Eine hypnotische Plansequenz etabliert zu Beginn den Handlungsort als Moloch voller Verwahrlosung, Gleichgültigkeit und zwielichtiger Existenzen. Von diesem destruktiven Hintergrund heben Frank und Anna ihre schöpferische Ader ab. „Ich bin Restaurator“, sagt Frank zu Rita, die wie die Mehrheit der Protagonisten nur sich selbst gern reden hört. Frank sehnt sich nach Zwischenmenschlichkeit, die mehr ist als Triebbefriedigung – und endet dennoch unweigerlich dabei.

Nach jedem Mord scannt sein Blick aufs Neue die heruntergekommenen Straßen nach einem schönen Frauenschopf oder einer bestimmten Gestik. Die Willkürlichkeit seiner Auswahl reißt den Zuschauer aus der Zuversicht, nie in die Lage der Opfer geraten zu können. Der erste Mord an einer Internetbekanntschaft (Megan M. Duffy) macht deutlich, dass Frank nicht die Frauen, sondern sich selbst bestraft, indem er sich die ersehnte Zuneigung verwehrt. Der Sadist ist tatsächlich ein Masochist, der zugleich Abscheu und Mitleid weckt.

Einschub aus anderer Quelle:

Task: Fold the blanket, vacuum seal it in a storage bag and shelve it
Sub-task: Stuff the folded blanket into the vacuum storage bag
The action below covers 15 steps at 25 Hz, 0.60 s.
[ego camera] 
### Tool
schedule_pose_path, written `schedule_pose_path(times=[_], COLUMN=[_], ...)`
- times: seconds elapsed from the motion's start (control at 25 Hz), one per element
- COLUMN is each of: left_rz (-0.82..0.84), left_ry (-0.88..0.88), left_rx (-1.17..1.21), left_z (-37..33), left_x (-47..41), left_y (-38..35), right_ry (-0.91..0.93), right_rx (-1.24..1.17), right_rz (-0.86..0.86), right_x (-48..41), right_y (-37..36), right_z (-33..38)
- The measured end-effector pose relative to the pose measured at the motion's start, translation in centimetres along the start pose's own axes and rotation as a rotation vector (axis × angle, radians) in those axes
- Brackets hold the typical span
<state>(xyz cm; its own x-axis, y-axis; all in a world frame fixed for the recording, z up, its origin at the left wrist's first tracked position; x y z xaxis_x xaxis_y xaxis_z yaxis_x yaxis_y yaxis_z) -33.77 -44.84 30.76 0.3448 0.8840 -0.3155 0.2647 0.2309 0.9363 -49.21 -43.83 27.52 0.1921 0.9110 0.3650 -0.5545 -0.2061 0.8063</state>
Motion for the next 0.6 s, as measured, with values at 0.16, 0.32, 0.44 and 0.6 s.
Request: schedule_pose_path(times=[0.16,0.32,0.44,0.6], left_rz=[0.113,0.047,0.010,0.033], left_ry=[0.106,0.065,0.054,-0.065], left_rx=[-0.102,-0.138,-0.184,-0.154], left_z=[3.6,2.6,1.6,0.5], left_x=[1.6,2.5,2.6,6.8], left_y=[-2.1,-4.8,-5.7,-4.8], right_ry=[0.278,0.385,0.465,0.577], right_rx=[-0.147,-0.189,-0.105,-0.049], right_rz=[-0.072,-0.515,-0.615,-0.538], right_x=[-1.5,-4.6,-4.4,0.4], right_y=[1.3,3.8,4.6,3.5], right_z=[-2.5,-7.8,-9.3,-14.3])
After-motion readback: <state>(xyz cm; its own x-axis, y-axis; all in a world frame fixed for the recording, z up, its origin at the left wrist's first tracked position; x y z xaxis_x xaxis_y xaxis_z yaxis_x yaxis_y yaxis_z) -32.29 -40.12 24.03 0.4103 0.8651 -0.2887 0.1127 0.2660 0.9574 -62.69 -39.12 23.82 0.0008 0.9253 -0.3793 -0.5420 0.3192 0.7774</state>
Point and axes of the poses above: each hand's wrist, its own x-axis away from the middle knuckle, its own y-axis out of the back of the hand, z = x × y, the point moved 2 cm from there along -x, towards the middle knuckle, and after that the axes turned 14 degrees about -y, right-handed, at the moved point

Kompromisslose Blutrünstigkeit, tadellose Grindhouse-Ästhetik und der zynische Grundton können nicht verbergen, was der pulsierende Psychothriller tatsächlich ist: eine Charakterstudie über Einsamkeit und Selbsthass. Bis auf zwei Ausnahmen übernimmt Maxime Alexandres angespannte Handkamera die Perspektive des Täters. Er blickt mit den Augen eines verängstigten Kindes in den Spiegel und sieht dort mit dem Zuschauer, was er geworden ist: ein Monster, das gerade ob seiner Menschlichkeit verstört.

Maniac

„Ich sehe dich“, flüstert Frank Zito (Elijah Wood) im Geiste zu der jungen Frau, der er durch die nächtlichen Straßen von L.A. folgt. Der schüchterne Einzelgänger wird sie skalpieren, noch bevor der Titel von Franck Kahlfouns Retro-Thriller in blutroten Lettern kreischt: „Maniac“. Das Remake von William Lustigs mit zahllosen Verboten honorierten Kult-Slasher zeigt den Titelcharakter mit einem schlüssigeren Täterprofil, wie er den ausgefeilteren Plot vorantreibt.